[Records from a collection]
===

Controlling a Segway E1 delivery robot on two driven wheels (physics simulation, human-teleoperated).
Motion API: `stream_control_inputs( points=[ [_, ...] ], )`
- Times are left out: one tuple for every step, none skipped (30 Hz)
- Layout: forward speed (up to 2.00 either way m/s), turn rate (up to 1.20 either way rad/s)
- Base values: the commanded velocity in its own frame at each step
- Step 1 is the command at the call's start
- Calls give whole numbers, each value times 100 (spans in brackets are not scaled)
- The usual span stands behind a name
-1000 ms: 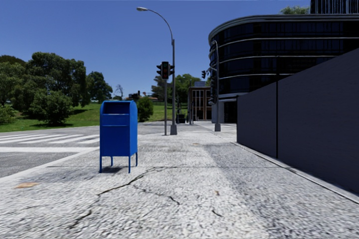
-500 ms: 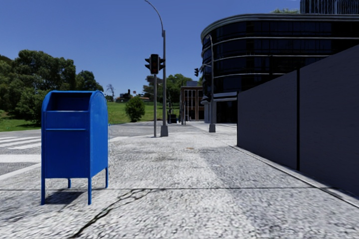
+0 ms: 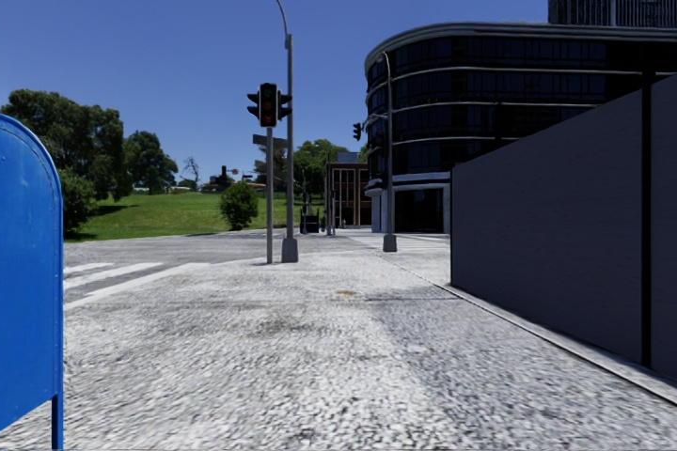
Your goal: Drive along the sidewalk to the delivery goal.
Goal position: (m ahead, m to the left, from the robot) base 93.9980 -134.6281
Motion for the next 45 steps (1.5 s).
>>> stream_control_inputs(
  points=[
    [200, 0],
    [200, 0],
    [200, 0],
    [200, 0],
    [200, 0],
    [200, 0],
    [200, 0],
    [200, 0],
    [200, 0],
    [200, 0],
    [200, 0],
    [200, 0],
    [200, 0],
    [200, 0],
    [200, 0],
    [200, 0],
    [200, 0],
    [200, 0],
    [200, 0],
    [200, 0],
    [200, 0],
    [200, 0],
    [200, 0],
    [200, 0],
    [200, 0],
    [200, 0],
    [200, 0],
    [200, -3],
    [200, -5],
    [200, -5],
    [200, -5],
    [200, -7],
    [200, -10],
    [200, -10],
    [200, -17],
    [200, -31],
    [200, -31],
    [200, -37],
    [200, -38],
    [200, -39],
    [200, -39],
    [200, -39],
    [200, -39],
    [200, -39],
    [200, -39]
  ],
)
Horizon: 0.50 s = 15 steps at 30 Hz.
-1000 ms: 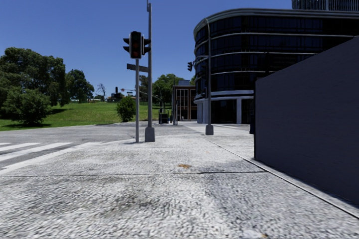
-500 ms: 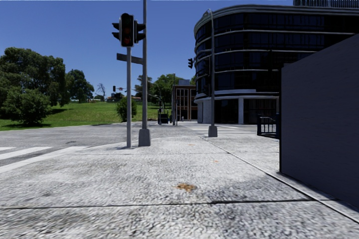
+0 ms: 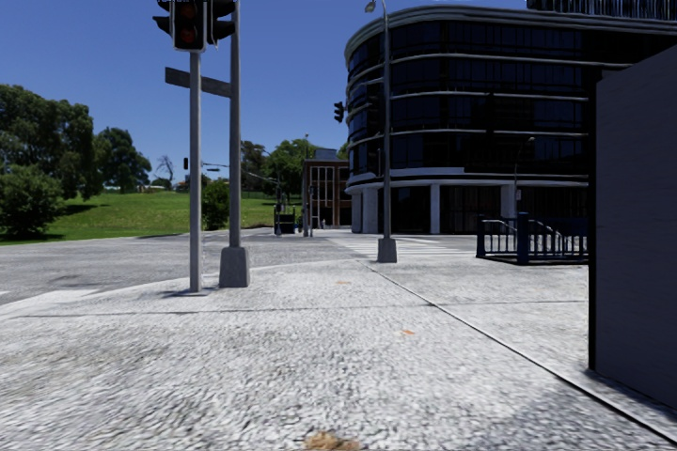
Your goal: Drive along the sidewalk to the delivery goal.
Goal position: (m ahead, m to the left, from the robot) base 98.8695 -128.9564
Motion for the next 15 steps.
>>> stream_control_inputs(
  points=[
    [200, -39],
    [200, -39],
    [200, -39],
    [200, -39],
    [200, -39],
    [200, -39],
    [200, -39],
    [200, -39],
    [200, -39],
    [200, -39],
    [200, -39],
    [200, -39],
    [200, -39],
    [200, -39],
    [200, -39]
  ],
)
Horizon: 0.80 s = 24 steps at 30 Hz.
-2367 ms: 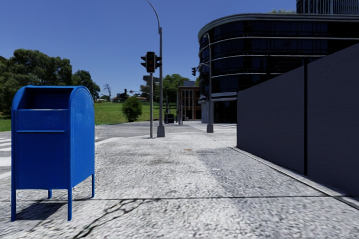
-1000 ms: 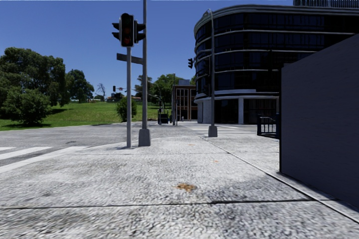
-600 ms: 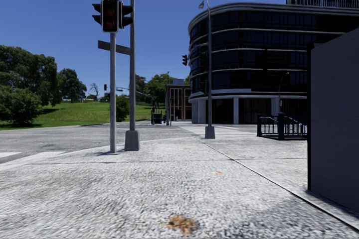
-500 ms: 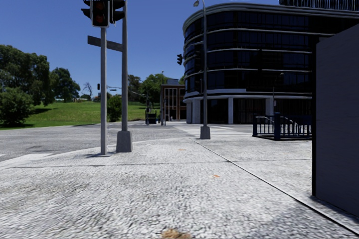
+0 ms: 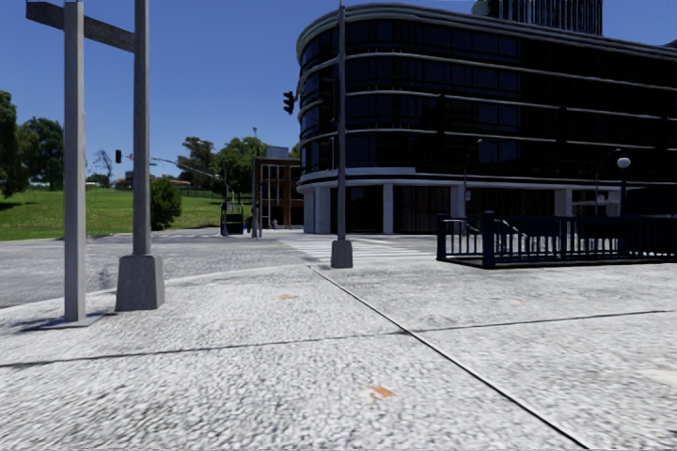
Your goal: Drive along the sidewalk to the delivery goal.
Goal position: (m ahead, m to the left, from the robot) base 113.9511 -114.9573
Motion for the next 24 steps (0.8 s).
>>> stream_control_inputs(
  points=[
    [200, -39],
    [200, -39],
    [200, -39],
    [200, -39],
    [200, -39],
    [200, -39],
    [200, -39],
    [200, -39],
    [200, -39],
    [200, -39],
    [200, -39],
    [200, -39],
    [200, -39],
    [200, -39],
    [200, -39],
    [200, -39],
    [200, -39],
    [200, -39],
    [200, -39],
    [200, -39],
    [200, -39],
    [200, -39],
    [200, -39],
    [200, -39]
  ],
)
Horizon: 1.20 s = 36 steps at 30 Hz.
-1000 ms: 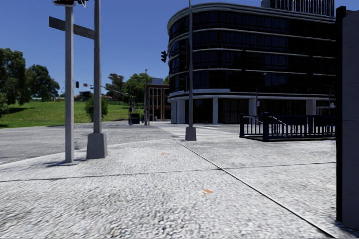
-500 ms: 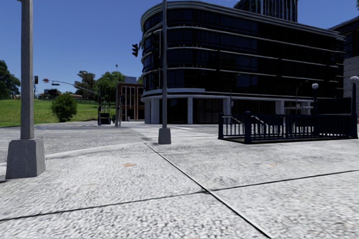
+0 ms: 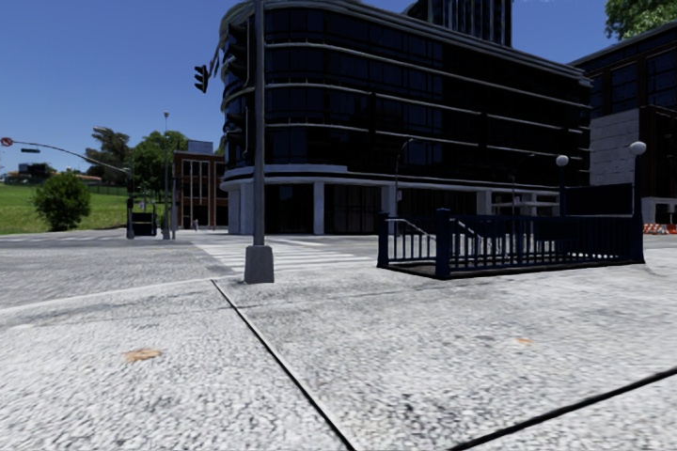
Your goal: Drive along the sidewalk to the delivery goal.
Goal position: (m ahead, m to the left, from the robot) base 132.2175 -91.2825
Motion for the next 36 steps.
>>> stream_control_inputs(
  points=[
    [200, -39],
    [200, -39],
    [200, -39],
    [200, -39],
    [200, -39],
    [200, -39],
    [200, -39],
    [200, 0],
    [200, 0],
    [200, 0],
    [200, 0],
    [200, 0],
    [200, 0],
    [200, 0],
    [200, 0],
    [200, 0],
    [200, 0],
    [200, 0],
    [200, 0],
    [200, 0],
    [200, 0],
    [200, 0],
    [200, 0],
    [200, 0],
    [200, 0],
    [200, 0],
    [200, 0],
    [200, 0],
    [200, 0],
    [200, 0],
    [200, 0],
    [200, 20],
    [200, 23],
    [200, 32],
    [200, 32],
    [200, 39]
  ],
)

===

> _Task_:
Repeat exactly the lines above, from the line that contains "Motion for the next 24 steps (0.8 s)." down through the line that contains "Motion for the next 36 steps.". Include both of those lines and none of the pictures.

> _Exercise solution_:
Motion for the next 24 steps (0.8 s).
>>> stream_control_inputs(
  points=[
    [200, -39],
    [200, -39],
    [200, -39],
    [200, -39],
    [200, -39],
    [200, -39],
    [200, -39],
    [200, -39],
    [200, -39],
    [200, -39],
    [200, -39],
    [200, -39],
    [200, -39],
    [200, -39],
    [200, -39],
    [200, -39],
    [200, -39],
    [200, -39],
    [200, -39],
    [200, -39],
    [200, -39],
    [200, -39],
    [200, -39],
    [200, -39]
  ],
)
Horizon: 1.20 s = 36 steps at 30 Hz.
-1000 ms: 
-500 ms: 
+0 ms: 
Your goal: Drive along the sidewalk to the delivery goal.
Goal position: (m ahead, m to the left, from the robot) base 132.2175 -91.2825
Motion for the next 36 steps.

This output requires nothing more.